Hotel Val Sinestra, Switzerland, was built early in the 20th century as a "Kurhaus" (therapeutic centre) close to 6 mineral springs
in the Swiss Alps. At 1500 metres above sea level they first built a small version (now called Berghaus Val Sinestra) in 1902-
1904. Six years later, as a result of its great success, they built the much larger Kurhaus (now called Hotel Val Sinestra) a little
higher up.

The therapeutic activities were closed down in 1972, but their presence is still quite tangible. Many things have remained the way
they were in the early days.

Haunted: The Berghaus Val Sinestra

You must not be faint of heart to spend a night in Val Sinestra. This hotel, located in Lower-Engadine, Switzerland at 1500
meters, is at the center of strange phenomena.  Windows open suddenly, wine glasses begin to ring, balls of light emerge at
night and cold drafts pierce the temperature of the rooms, though well-heated. In the Grisons, the oddities pass for legends. Yet
the media are formal about it: a ghost haunts the places.

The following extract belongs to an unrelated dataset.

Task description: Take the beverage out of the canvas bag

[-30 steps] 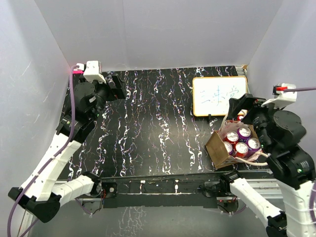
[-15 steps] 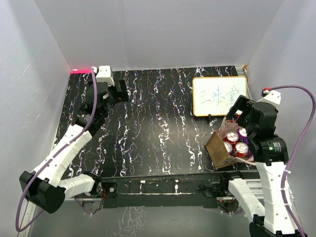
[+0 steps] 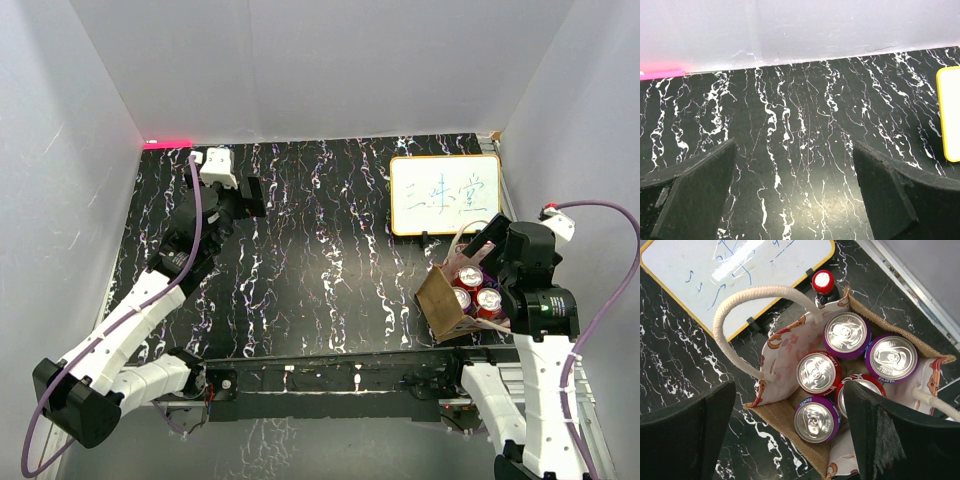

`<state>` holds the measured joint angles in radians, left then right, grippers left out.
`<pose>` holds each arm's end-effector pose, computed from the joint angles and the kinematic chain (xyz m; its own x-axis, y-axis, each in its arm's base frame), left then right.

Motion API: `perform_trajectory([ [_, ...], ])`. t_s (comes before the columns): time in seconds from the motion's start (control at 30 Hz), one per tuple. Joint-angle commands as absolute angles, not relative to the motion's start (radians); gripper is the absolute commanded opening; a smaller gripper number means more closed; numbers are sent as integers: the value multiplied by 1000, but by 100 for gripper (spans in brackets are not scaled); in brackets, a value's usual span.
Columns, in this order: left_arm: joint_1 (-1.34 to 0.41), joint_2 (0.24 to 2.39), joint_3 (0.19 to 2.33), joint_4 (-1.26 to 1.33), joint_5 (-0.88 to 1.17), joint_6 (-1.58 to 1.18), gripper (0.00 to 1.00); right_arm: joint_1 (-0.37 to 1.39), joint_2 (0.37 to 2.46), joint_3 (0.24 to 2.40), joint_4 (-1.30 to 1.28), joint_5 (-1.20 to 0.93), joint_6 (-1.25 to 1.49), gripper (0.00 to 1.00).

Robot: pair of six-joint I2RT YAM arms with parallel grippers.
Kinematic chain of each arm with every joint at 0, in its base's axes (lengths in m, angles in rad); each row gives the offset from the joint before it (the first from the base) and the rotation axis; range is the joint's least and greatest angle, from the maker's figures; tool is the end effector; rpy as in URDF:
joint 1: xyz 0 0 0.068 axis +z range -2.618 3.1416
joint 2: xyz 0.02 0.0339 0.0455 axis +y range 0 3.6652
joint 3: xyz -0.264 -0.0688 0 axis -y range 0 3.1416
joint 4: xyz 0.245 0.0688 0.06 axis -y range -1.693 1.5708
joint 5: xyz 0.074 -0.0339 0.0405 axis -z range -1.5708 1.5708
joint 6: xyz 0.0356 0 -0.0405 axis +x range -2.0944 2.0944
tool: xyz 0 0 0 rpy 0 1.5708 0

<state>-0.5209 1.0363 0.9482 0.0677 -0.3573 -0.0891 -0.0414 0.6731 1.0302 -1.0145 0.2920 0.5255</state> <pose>0.2163 -0.1097 0.3767 -0.0321 -0.0777 -0.9965 0.1607 0.9836 -0.0819 0.1072 -0.0147 0.3539 -0.3941 0.4971 -0.7730 0.5375 0.8069 0.2449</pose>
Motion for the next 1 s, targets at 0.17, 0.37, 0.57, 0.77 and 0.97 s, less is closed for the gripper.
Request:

Val Sinestra might as well have served as a backdrop to the film The Shining by Stanley Kubrick. The former sanatorium, built in
1912 to treat patients for syphilis, leukemia or tuberculosis, looks like a gigantic mansion. Immersed in the winter night, the
eleven-story revisits all the classics of horror: a situation lost six kilometers from the first resort, a snow-covered road near
impossible to traverse, huge furniture pieces which combines an old grand piano and pictures of portraits of strangers, and  long
dark corridors leading to the closed doors.

Enough to drive up fear of the most sophisticated.

"Who Haunts The Berghaus Val Sinestra?" asked Wanda, Berghaus owner and Director.  "A Belgian lover - Guillon."

Wanda, Dutch, 47 years old has lived here for twenty years, but has just become acquainted with Guillon. "For many years, I had
no explanation for the phenomena occurring here," says Wanda, whose friendly smile does not stick to the script of a horror film.
Many times the windows which are double locked reopened on their own. And once they are closed, others opened."

"One day I was alone in the living room when suddenly music was engaged," adds Wanda. "I who am a natural skeptic, I started
to believe that something strange was going on within these walls."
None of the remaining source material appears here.